### WHAT IS NEEDED
For the material below, return exactly the lines starting at the line containing "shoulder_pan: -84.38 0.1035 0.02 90" and ending at the line containing "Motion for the", both ends included, and no others.

### GIVEN INFORMATION

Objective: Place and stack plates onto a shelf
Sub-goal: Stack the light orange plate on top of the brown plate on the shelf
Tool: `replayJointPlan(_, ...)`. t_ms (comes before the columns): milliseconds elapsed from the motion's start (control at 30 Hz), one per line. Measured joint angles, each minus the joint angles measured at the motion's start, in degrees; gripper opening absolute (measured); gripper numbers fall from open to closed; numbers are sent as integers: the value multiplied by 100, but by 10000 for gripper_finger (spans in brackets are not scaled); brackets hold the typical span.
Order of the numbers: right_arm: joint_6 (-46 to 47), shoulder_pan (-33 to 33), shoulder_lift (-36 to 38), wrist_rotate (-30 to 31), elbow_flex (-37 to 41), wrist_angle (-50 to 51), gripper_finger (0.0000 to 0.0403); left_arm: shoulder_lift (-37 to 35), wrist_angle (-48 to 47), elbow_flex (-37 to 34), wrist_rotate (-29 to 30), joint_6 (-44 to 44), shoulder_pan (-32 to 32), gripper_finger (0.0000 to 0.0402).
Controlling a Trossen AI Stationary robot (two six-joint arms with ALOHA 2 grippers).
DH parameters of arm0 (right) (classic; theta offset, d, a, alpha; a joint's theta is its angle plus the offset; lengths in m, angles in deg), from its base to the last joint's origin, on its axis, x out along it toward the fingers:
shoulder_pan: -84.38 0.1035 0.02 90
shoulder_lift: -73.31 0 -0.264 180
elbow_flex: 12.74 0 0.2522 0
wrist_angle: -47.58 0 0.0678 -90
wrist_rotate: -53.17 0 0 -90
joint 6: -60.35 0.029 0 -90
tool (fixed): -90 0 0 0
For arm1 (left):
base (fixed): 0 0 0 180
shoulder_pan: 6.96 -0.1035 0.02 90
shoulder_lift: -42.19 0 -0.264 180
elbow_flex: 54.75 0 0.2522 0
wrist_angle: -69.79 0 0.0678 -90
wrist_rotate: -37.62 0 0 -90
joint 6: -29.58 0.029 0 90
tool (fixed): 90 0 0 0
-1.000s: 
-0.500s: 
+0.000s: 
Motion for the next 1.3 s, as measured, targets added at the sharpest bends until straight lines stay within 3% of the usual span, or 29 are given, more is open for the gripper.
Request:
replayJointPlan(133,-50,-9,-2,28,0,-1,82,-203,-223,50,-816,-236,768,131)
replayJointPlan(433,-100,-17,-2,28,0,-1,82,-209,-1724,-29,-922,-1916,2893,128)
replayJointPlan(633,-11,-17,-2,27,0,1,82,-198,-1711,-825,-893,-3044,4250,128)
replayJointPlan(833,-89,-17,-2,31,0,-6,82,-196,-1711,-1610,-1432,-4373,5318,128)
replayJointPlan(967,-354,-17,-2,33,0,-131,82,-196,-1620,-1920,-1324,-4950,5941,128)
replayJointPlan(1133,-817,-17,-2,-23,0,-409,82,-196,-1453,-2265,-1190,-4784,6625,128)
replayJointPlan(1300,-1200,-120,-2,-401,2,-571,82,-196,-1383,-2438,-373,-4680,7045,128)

### SOLUTION BELOW
shoulder_pan: -84.38 0.1035 0.02 90
shoulder_lift: -73.31 0 -0.264 180
elbow_flex: 12.74 0 0.2522 0
wrist_angle: -47.58 0 0.0678 -90
wrist_rotate: -53.17 0 0 -90
joint 6: -60.35 0.029 0 -90
tool (fixed): -90 0 0 0
For arm1 (left):
base (fixed): 0 0 0 180
shoulder_pan: 6.96 -0.1035 0.02 90
shoulder_lift: -42.19 0 -0.264 180
elbow_flex: 54.75 0 0.2522 0
wrist_angle: -69.79 0 0.0678 -90
wrist_rotate: -37.62 0 0 -90
joint 6: -29.58 0.029 0 90
tool (fixed): 90 0 0 0
-1.000s: 
-0.500s: 
+0.000s: 
Motion for the next 1.3 s, as measured, targets added at the sharpest bends until straight lines stay within 3% of the usual span, or 29 are given, more is open for the gripper.

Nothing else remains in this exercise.